All I wanted to know is what happened to Gibson. Thinking about him helped me to think about all the wonderful things that had happened to me since I’d met him again. Memories of happy times, the way he protected me, held me and looked at me, gave me the inspiration to write.
Suddenly words and monologues and dialogues full of angst were all locked in my head…thoughts, feelings and emotions all cramming my brain so that I couldn’t think about anything else. A love story formed that needed to be put down, as the characters in my head gave their voices to the words that filled my head and gave me focus.

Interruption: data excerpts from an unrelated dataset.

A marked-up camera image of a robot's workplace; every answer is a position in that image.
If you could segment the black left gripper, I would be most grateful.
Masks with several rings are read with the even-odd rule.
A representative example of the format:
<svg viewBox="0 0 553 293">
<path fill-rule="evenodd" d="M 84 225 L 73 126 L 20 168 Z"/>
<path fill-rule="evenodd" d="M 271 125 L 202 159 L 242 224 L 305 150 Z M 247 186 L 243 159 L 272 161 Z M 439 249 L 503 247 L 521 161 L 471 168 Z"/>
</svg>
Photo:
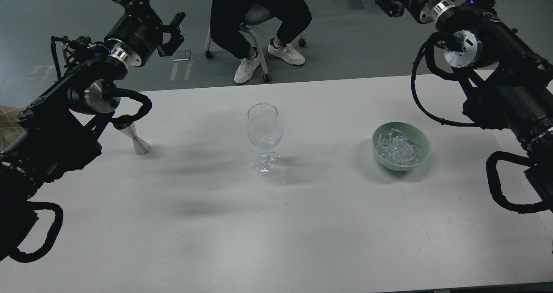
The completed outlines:
<svg viewBox="0 0 553 293">
<path fill-rule="evenodd" d="M 180 25 L 186 17 L 178 12 L 171 23 L 164 25 L 149 6 L 149 0 L 111 0 L 121 5 L 126 13 L 105 36 L 108 56 L 120 61 L 126 68 L 142 67 L 154 51 L 160 57 L 173 55 L 184 42 Z M 164 42 L 164 34 L 170 35 Z"/>
</svg>

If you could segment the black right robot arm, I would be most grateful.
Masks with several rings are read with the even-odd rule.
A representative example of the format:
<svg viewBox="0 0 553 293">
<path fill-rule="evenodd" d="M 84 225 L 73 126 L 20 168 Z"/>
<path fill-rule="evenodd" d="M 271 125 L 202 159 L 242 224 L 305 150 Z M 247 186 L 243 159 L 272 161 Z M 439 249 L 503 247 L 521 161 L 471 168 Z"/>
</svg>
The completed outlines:
<svg viewBox="0 0 553 293">
<path fill-rule="evenodd" d="M 495 10 L 496 0 L 375 0 L 390 17 L 408 11 L 420 24 L 435 23 L 436 31 L 421 45 L 413 61 L 410 88 L 417 107 L 441 125 L 510 129 L 522 149 L 520 156 L 504 151 L 486 160 L 492 199 L 519 214 L 553 210 L 553 98 L 548 90 L 552 64 L 535 53 Z M 466 96 L 462 113 L 470 122 L 439 118 L 423 107 L 416 92 L 422 60 L 434 76 L 458 82 Z M 540 201 L 510 202 L 502 191 L 496 165 L 511 162 L 524 174 Z"/>
</svg>

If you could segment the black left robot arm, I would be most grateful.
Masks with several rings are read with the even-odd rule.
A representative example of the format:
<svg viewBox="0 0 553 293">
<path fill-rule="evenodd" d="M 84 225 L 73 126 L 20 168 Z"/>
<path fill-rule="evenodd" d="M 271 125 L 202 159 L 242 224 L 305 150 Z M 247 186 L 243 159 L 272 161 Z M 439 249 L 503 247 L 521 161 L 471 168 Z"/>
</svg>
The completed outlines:
<svg viewBox="0 0 553 293">
<path fill-rule="evenodd" d="M 99 138 L 109 124 L 120 129 L 150 112 L 148 96 L 115 82 L 155 51 L 173 55 L 184 41 L 185 12 L 165 25 L 149 0 L 112 1 L 124 14 L 103 41 L 51 37 L 57 80 L 17 115 L 22 133 L 1 151 L 1 259 L 31 263 L 52 249 L 64 211 L 31 198 L 44 183 L 99 157 Z"/>
</svg>

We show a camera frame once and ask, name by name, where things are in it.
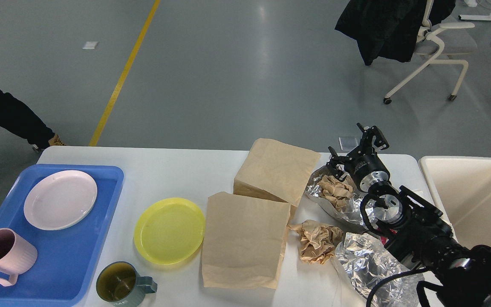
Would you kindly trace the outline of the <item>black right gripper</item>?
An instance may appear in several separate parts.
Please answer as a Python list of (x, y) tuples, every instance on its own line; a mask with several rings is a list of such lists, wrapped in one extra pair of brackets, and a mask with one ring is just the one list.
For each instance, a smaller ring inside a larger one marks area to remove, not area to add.
[(347, 177), (351, 179), (361, 192), (369, 192), (376, 183), (389, 185), (390, 173), (376, 155), (378, 151), (387, 150), (390, 147), (389, 142), (376, 125), (368, 127), (357, 124), (357, 127), (362, 132), (357, 150), (360, 156), (350, 157), (349, 155), (353, 155), (353, 149), (345, 156), (339, 156), (333, 147), (328, 147), (331, 158), (326, 167), (340, 182)]

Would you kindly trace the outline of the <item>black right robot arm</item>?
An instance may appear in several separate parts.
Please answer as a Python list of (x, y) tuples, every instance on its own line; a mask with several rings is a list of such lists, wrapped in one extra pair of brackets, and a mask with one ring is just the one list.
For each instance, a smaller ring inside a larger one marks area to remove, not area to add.
[(377, 149), (389, 144), (377, 126), (357, 124), (362, 137), (357, 147), (339, 156), (329, 147), (326, 163), (332, 175), (343, 181), (349, 175), (364, 193), (360, 203), (368, 231), (388, 239), (385, 249), (399, 262), (411, 258), (411, 270), (378, 282), (367, 297), (370, 306), (376, 292), (397, 278), (431, 271), (440, 284), (417, 283), (420, 305), (429, 306), (425, 290), (436, 293), (445, 307), (491, 307), (491, 247), (468, 249), (453, 237), (442, 211), (405, 186), (395, 189)]

When they brought me a laptop, I wondered if I had asked them to…I didn’t remember asking that. At first I was scared to start writing, thinking that if anyone read it they would think the female was me and there were some pretty erotic things going on with my characters. Things Gibson and I had never tried. Georgie, my female protagonist, was like me in a way, because Gibson was a rock star and I am just an ordinary girl, but she and Ollie in my story had a very different path to mine.
There was already an ending in my head for a happy ever after for their story, but it didn’t seem so for me. Gibson was gone and I was somewhere safe because something had happened that I had no recollection of.
Listening to my music filled my heart with light and cleared my mind but when “Waiting for Superman” played I thought about Gibson and the lyrics he wrote, and figured that if he could do it that I should at least try. So… I wrote my book.
Every waking moment was used, except for the times when they took me for some kind of session with the doctor. My Mom came every day.
Every day
. I wondered where my dad had gone, but most of all, I worried about what happened to Gibson. As my story reached its conclusion my heart had a void again, but this time it was Gibson it was pining for. Pushing out of my chair, I automatically went to the song that made me feel close to him.
As soon as Chris Daughtry’s gravelly voice began to sing, I began to write Gibson’s name. Over and over until my wrist hurt then I stopped, wondering if everyone had known what I couldn’t see at the time. What Gibson didn’t want to see? Had I reached my expiry date like Tori warned me I would? Did he just cut me off? Why could I remember her and nothing else?
Once those questions were in my head, I couldn’t shake them out again. Eventually I had to ask, but all I could say was Gibson. Sitting on my bed, my mom cupped her hand to her mouth and inside my head I was screaming what’s wrong? Where is he? What happened? Suddenly my mom was ushered out the door and I was left on my own. She was in shock. Did he die?
During lunch, the urge to know what had happened to me was so strong that I blurted out Gibson’s name again. The voluntary aid who was feeding me with her visitor’s badge around her neck, gave me no response other than to leave the room.
Later that day I was sitting in the room, staring into the corner, I hadn’t realized I was until the doctor’s hand came into my line of sight. “Chloe, I have a new person I want you to see. He has come especially to see you. I am going to leave and come back in fifteen minutes, and he will leave again.”
Sitting and waiting for the person to speak seemed to take an age, then I had the shock of my life when I heard Gibson’s voice. There was no expectation about visitors, but my first thought was, thank god he’s alive. The elation of knowing that was quickly replaced by the sensation of my heart beating erratically in my chest and pulsing up into my mouth. Two more questions emerged, Why was he here? And did something happen that brought him here out of pity?